━━━ Provided material
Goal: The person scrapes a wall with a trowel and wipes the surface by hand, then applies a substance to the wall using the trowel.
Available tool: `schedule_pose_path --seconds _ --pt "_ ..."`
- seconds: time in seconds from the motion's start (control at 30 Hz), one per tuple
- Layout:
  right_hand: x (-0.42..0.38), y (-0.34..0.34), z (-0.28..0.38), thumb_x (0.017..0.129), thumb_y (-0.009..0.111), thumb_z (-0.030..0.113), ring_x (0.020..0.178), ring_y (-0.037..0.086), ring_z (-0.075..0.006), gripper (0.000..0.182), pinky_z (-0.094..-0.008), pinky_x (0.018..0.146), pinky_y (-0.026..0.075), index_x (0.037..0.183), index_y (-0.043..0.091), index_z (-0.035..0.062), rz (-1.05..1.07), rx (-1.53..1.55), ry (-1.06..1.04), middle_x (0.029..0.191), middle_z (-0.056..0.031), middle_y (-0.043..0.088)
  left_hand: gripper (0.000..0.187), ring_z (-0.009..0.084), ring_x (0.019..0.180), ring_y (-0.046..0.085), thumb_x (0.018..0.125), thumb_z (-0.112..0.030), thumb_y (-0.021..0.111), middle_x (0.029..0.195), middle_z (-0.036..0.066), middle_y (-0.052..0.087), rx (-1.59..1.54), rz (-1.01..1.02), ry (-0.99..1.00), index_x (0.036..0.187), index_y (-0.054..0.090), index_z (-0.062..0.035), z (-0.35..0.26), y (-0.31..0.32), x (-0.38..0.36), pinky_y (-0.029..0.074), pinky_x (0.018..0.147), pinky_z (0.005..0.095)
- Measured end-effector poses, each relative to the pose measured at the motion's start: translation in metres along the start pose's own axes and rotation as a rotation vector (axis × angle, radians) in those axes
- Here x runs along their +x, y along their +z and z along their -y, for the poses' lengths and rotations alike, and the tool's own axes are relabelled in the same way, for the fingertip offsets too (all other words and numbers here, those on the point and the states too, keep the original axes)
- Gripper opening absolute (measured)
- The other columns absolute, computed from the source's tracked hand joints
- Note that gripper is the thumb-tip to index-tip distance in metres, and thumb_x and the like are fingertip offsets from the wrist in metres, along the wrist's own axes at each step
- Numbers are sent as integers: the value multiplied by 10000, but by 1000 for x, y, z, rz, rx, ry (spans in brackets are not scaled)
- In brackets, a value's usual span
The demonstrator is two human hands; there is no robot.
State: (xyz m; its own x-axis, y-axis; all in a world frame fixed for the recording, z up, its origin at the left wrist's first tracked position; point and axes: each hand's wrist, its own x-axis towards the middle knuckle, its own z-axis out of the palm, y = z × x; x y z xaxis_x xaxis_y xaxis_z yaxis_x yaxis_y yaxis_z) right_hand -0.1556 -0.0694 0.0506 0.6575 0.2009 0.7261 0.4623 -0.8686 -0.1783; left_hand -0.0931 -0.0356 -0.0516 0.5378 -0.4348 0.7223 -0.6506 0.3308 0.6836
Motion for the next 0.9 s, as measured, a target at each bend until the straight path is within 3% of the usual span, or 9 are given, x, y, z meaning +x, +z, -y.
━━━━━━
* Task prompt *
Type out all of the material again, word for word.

* Answer to this task *
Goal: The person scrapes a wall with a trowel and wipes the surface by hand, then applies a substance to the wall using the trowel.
Available tool: `schedule_pose_path --seconds _ --pt "_ ..."`
- seconds: time in seconds from the motion's start (control at 30 Hz), one per tuple
- Layout:
  right_hand: x (-0.42..0.38), y (-0.34..0.34), z (-0.28..0.38), thumb_x (0.017..0.129), thumb_y (-0.009..0.111), thumb_z (-0.030..0.113), ring_x (0.020..0.178), ring_y (-0.037..0.086), ring_z (-0.075..0.006), gripper (0.000..0.182), pinky_z (-0.094..-0.008), pinky_x (0.018..0.146), pinky_y (-0.026..0.075), index_x (0.037..0.183), index_y (-0.043..0.091), index_z (-0.035..0.062), rz (-1.05..1.07), rx (-1.53..1.55), ry (-1.06..1.04), middle_x (0.029..0.191), middle_z (-0.056..0.031), middle_y (-0.043..0.088)
  left_hand: gripper (0.000..0.187), ring_z (-0.009..0.084), ring_x (0.019..0.180), ring_y (-0.046..0.085), thumb_x (0.018..0.125), thumb_z (-0.112..0.030), thumb_y (-0.021..0.111), middle_x (0.029..0.195), middle_z (-0.036..0.066), middle_y (-0.052..0.087), rx (-1.59..1.54), rz (-1.01..1.02), ry (-0.99..1.00), index_x (0.036..0.187), index_y (-0.054..0.090), index_z (-0.062..0.035), z (-0.35..0.26), y (-0.31..0.32), x (-0.38..0.36), pinky_y (-0.029..0.074), pinky_x (0.018..0.147), pinky_z (0.005..0.095)
- Measured end-effector poses, each relative to the pose measured at the motion's start: translation in metres along the start pose's own axes and rotation as a rotation vector (axis × angle, radians) in those axes
- Here x runs along their +x, y along their +z and z along their -y, for the poses' lengths and rotations alike, and the tool's own axes are relabelled in the same way, for the fingertip offsets too (all other words and numbers here, those on the point and the states too, keep the original axes)
- Gripper opening absolute (measured)
- The other columns absolute, computed from the source's tracked hand joints
- Note that gripper is the thumb-tip to index-tip distance in metres, and thumb_x and the like are fingertip offsets from the wrist in metres, along the wrist's own axes at each step
- Numbers are sent as integers: the value multiplied by 10000, but by 1000 for x, y, z, rz, rx, ry (spans in brackets are not scaled)
- In brackets, a value's usual span
The demonstrator is two human hands; there is no robot.
State: (xyz m; its own x-axis, y-axis; all in a world frame fixed for the recording, z up, its origin at the left wrist's first tracked position; point and axes: each hand's wrist, its own x-axis towards the middle knuckle, its own z-axis out of the palm, y = z × x; x y z xaxis_x xaxis_y xaxis_z yaxis_x yaxis_y yaxis_z) right_hand -0.1556 -0.0694 0.0506 0.6575 0.2009 0.7261 0.4623 -0.8686 -0.1783; left_hand -0.0931 -0.0356 -0.0516 0.5378 -0.4348 0.7223 -0.6506 0.3308 0.6836
Motion for the next 0.9 s, as measured, a target at each bend until the straight path is within 3% of the usual span, or 9 are given, x, y, z meaning +x, +z, -y.

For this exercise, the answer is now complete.